The Ryuk ransomware causes more than 30 hours of operational disruption for a maritime operator

The website of the U.S. Coast Guard (which is involved in cyberspace issues, as mentioned in this article) reports that a U.S. maritime operator was impacted by the “Ryuk” ransomware.

This malicious code is not new. It first appeared in the summer of 2018 and has already affected numerous companies, such as Eurofins in the summer of 2019 or Prosegur more recently. As noted by CheckPoint, the malware is not particularly sophisticated from a technical perspective, but it specifically targets large companies and organizations with significant financial resources that may prefer to pay a ransom (which is not recommended and does not always work, particularly in the case of Ryuk) rather than lose several days of operations. As early as January 2019, it had already generated €3 million for its operators (source: Le Monde). In March 2019, the French cybersecurity agency ANSSI published both an alert bulletin and a news bulletin about this malware.

In the case described by the U.S. Coast Guard, the incident affected an operator working under the framework of the Maritime Transportation Security Act (the U.S. legislative implementation of the ISPS Code). At the time the Coast Guard bulletin was written (December 16, 2019), the investigation was still ongoing. The malware reportedly infected the operator’s internal network through an email phishing campaign. After an employee clicked a malicious link, the malware allowed the threat actor to access significant network resources (files and other assets), which were then encrypted, preventing access to critical files required for the operation of the facility.

The malware subsequently propagated into the operator’s industrial control systems used to monitor and transfer cargo, encrypting critical data required for port operations.

The impact on the facility was significant: complete loss of access to the IT network (including systems beyond the operator’s immediate physical environment), loss of video surveillance and physical access control systems, and loss of critical industrial monitoring and process control systems.
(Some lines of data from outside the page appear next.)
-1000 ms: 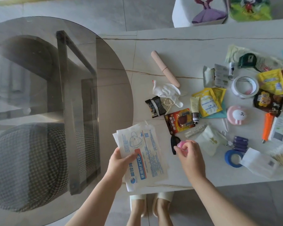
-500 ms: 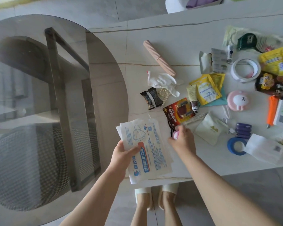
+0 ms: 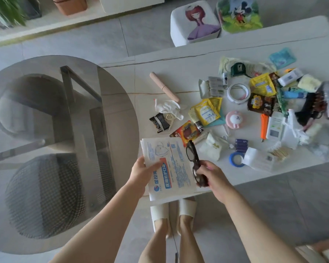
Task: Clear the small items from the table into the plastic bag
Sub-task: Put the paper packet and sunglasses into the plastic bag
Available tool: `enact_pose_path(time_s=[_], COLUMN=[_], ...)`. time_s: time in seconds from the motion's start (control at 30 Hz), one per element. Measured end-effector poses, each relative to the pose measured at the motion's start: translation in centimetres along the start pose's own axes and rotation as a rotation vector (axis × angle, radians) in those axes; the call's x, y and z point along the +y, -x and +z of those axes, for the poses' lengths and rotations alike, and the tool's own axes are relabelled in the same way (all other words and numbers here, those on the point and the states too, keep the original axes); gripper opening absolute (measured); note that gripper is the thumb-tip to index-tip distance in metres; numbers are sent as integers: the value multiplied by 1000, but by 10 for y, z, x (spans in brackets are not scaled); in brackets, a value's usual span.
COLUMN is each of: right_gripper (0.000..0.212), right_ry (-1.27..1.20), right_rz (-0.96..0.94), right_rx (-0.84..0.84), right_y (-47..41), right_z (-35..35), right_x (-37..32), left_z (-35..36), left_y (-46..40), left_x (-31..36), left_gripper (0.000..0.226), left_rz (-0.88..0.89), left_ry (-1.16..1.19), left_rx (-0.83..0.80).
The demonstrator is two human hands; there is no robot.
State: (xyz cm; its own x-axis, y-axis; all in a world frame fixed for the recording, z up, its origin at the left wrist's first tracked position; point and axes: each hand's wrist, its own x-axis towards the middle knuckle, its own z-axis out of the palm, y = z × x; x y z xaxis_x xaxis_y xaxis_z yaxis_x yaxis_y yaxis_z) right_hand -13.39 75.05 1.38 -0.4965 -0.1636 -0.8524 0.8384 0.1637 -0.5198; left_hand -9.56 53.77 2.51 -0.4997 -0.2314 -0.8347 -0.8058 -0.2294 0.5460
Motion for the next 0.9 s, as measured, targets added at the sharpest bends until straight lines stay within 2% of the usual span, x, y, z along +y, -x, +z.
enact_pose_path(time_s=[0.1, 0.27, 0.53, 0.67, 0.9], right_gripper=[34, 32, 30, 17, 21], right_ry=[-206, -316, -506, -596, -800], right_rz=[-29, -120, -269, -309, -350], right_rx=[28, 79, 333, 438, 575], right_y=[42, 124, 240, 287, 354], right_z=[-17, -53, -127, -171, -256], right_x=[-6, -16, -15, -5, 24], left_z=[13, 55, 161, 223, 334], left_y=[30, 87, 171, 207, 266], left_x=[18, 53, 95, 100, 83], left_gripper=[34, 33, 26, 30, 27], left_rz=[9, 30, 92, 142, 235], left_ry=[-38, -102, -293, -433, -577], left_rx=[-20, -147, -382, -512, -665])
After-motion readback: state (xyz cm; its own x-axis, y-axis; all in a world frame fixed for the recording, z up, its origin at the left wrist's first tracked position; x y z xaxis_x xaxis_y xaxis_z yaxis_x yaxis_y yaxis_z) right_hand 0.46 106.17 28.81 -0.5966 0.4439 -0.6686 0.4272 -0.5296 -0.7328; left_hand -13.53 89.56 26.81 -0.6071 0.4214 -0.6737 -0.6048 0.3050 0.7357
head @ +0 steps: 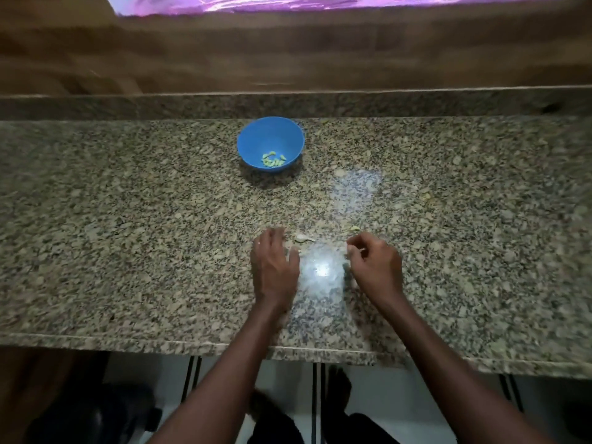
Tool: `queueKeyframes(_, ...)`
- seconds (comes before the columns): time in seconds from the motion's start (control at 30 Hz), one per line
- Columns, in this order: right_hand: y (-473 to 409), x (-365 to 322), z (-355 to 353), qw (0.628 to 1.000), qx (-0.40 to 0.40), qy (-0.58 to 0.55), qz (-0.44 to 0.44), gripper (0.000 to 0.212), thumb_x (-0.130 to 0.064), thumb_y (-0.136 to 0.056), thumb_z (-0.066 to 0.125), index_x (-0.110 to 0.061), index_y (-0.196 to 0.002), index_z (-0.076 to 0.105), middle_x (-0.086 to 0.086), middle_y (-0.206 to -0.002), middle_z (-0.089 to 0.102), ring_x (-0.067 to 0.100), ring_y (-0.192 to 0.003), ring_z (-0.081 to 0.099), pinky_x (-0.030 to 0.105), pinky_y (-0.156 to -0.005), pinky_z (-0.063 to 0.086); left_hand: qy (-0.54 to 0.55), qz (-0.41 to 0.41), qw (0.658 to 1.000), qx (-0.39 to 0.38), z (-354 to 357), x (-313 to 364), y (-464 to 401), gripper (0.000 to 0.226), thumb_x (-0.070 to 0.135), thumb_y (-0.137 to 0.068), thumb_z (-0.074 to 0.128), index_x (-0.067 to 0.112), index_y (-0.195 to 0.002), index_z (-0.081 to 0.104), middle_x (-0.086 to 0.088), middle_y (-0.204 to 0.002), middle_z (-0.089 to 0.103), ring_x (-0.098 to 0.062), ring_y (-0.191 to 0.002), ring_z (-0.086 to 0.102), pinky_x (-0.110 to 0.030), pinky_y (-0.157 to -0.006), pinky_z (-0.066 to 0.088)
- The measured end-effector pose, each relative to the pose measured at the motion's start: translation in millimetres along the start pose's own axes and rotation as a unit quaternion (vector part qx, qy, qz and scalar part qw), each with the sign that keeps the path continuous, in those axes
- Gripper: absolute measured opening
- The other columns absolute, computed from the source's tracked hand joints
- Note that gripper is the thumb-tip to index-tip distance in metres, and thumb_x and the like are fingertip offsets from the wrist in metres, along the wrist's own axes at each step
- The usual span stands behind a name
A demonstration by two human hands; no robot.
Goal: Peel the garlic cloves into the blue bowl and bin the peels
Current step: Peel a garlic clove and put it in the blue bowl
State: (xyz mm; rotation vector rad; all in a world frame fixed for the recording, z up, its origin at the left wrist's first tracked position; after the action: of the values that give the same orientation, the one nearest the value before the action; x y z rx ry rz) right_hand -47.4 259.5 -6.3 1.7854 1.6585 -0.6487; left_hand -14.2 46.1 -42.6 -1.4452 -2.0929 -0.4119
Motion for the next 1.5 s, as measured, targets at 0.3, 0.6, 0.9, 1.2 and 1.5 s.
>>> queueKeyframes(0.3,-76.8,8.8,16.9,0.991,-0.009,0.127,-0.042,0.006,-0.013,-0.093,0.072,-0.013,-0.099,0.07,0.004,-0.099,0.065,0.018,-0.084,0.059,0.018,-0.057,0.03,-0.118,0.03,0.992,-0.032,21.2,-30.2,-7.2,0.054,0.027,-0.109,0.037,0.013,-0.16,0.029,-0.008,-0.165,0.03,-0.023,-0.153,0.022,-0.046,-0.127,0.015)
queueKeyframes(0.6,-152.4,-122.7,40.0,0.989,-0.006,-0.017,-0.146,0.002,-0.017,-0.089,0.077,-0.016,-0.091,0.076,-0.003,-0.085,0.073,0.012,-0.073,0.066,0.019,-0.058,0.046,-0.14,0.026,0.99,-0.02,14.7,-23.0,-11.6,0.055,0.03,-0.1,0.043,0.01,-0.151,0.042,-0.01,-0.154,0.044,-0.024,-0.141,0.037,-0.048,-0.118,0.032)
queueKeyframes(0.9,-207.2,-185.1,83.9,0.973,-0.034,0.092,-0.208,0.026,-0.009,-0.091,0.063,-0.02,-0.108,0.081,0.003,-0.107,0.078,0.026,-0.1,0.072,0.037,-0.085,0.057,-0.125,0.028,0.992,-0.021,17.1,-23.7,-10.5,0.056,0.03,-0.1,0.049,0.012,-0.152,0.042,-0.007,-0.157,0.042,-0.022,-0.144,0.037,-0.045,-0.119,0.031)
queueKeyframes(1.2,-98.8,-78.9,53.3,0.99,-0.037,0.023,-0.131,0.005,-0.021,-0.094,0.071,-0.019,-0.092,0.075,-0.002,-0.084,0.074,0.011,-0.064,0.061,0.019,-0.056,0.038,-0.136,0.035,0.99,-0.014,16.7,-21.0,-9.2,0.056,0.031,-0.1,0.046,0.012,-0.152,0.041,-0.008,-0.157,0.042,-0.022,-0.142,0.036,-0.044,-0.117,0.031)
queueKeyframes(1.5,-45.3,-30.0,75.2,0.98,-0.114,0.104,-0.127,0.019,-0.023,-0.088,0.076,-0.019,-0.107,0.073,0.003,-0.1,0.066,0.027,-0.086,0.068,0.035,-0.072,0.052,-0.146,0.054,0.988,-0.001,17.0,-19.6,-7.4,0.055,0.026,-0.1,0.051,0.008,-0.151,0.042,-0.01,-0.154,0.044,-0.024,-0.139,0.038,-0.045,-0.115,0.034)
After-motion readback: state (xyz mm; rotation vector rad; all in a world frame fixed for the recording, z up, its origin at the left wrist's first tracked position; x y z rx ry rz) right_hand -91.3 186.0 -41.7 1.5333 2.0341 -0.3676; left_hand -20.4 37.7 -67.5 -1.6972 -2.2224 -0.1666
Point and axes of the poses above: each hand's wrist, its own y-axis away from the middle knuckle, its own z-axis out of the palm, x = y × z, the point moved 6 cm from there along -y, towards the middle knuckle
The combination of these effects forced the operator to shut down its operations entirely for more than 30 hours while a cybersecurity investigation was conducted.

Nearly a year and a half after the first appearances of this ransomware, the damage remains significant. The U.S. Coast Guard notes that several measures could have prevented the attack or at least limited its impact (which suggests that they were partially or entirely absent):

• the deployment of intrusion detection and prevention systems;
• up-to-date antivirus solutions with current engines and signatures;
• centralized logging with active monitoring;
• at least minimal network segmentation between IT (Information Technology) and OT (Operational Technology);
• an up-to-date mapping of IT and OT networks;
• backups of all critical files and software.